File: Partial-Sieve-Function.md

package info (click to toggle)
primecount 7.16%2Bds-1
links: PTS, VCS
area: main
in suites: trixie
size: 1,724 kB
sloc: cpp: 18,769; ansic: 102; makefile: 89; sh: 86
file content (286 lines) | stat: -rw-r--r-- 18,274 bytes
parent folder | download | duplicates (2)
# The partial sieve function

The partial sieve function $\phi(x, a)$ counts the numbers ≤ $x$ that are not divisible by any of the
first $a$ primes. This function is sometimes also named "Legendre's sum" after the French mathematician
[Adrien-Marie Legendre](https://en.wikipedia.org/wiki/Adrien-Marie_Legendre) who first studied it in
the 19th century [[1]](#References). The partial sieve function is at the heart of all combinatorial
prime counting algorithms. In fact Legendre's prime counting function
$\pi(x)=\pi(\sqrt{x})+\phi(x,\pi(\sqrt{x}))-1$ can be computed using solely the partial sieve function, whereas
the other more advanced combinatorial prime counting algorithms require evaluating the partial sieve
function as well as other functions.

In the advanced combinatorial prime counting algorithms such as the Lagarias-Miller-Odlyzko algorithm
[[3]](#References) and the Deléglise-Rivat algorithm [[4]](#References) the partial sieve function is
mainly used as an auxiliary function during initialization. Therefore the overall performance of these
algorithms does not meaningfully depend upon the execution speed of the partial sieve function.

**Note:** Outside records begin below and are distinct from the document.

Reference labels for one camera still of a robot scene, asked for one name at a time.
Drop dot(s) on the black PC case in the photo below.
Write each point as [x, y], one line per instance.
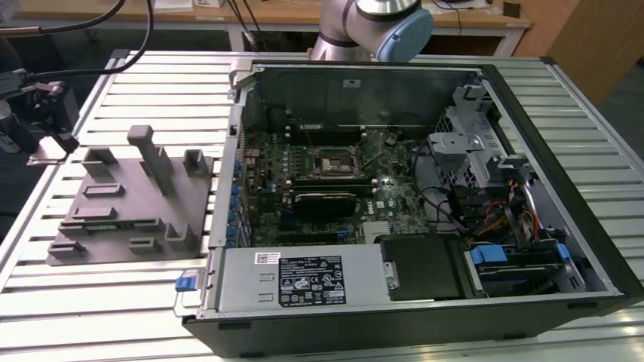
[352, 332]

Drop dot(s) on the blue plastic clip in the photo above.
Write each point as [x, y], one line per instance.
[562, 252]

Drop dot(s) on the green motherboard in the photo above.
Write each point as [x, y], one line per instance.
[403, 196]

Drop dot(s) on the blue case latch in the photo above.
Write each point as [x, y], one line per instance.
[184, 284]

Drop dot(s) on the white barcode sticker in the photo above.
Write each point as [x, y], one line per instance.
[266, 258]

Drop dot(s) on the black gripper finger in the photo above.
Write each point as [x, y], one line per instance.
[66, 140]

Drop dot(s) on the grey parts rack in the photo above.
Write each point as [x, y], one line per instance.
[136, 196]

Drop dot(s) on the small silver heatsink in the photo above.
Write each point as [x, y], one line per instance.
[378, 230]

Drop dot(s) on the wooden desk white frame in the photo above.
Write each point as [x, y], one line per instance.
[202, 19]

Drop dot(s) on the brown wooden cabinet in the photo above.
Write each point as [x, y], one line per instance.
[594, 37]

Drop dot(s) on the grey metal leg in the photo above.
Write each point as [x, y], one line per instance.
[10, 139]

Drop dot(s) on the black rating label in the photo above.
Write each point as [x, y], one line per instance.
[312, 281]

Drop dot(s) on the small white box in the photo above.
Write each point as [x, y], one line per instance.
[208, 2]

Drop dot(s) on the silver power supply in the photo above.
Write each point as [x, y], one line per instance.
[242, 279]

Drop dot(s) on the green RAM stick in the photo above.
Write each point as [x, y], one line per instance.
[108, 226]

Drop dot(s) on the small dark box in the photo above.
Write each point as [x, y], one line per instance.
[512, 9]

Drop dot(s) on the hard disk in blue carrier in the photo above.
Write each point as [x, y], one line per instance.
[491, 256]

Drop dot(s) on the round coin battery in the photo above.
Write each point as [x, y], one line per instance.
[391, 140]

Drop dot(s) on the silver drive cage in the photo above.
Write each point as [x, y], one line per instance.
[452, 145]

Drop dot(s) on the CPU socket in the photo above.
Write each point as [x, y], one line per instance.
[332, 164]

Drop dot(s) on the black expansion slot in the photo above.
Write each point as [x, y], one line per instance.
[312, 237]

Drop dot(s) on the black graphics card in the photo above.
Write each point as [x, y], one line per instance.
[324, 207]

However, with the advent of multi-core CPUs, the partial sieve function has found another important
use case within the combinatorial prime counting algorithms. For software programs to scale well on
multi-core CPUs it is crucial that the individual worker threads are independent of each other, so
that the threads have exclusive access to the CPU's resources and in order to prevent that a thread
has to wait idle for data from another thread. In 2002 Xavier Gourdon [[5]](#References)
devised a modification to the hard special leaves algorithm so that the computation can be slit up into
independent chunks. This modification relies on the partial sieve function for generating a lookup
table of $\phi(x, i)$ results for $i \in [0, a]$. The
[Generate phi(x, i) lookup table](#generate-phix-i-lookup-table) paragraph contains more information.

Hence now the partial sieve function's performance has become critical for parallel implementations
of the combinatorial prime counting algorithms. This document describes the many
[known optimizations](#optimizations) that can be used to speed up the $\phi(x, a)$ computation and
it describes a [new optimization](#new-optimization) that I have devised and that has first been
implemented in primecount. It is a compressed cache of $\phi(i, j)$ results, for small to medium values
of $i$ and $j$, that speeds up most $\phi(x, a)$ computations by more than an order of magnitude.

# primecount's $\phi(x, a)$ implementation

In primecount the partial sieve function is implemented in the file
[phi.cpp](https://github.com/kimwalisch/primecount/blob/master/src/phi.cpp) and the files
[PhiTiny.hpp](https://github.com/kimwalisch/primecount/blob/master/include/PhiTiny.hpp) &
[PhiTiny.cpp](https://github.com/kimwalisch/primecount/blob/master/src/PhiTiny.cpp) contain
auxiliary functions for computing  $\phi(x, a)$ in constant time for tiny values of $a$.
The partial sieve function $\phi(x, a)$ is also part of
[primecount's C/C++ API](https://github.com/kimwalisch/primecount/blob/master/doc/libprimecount.md#c-api-reference)
and it is available in the primecount command-line application via the ```--phi``` option.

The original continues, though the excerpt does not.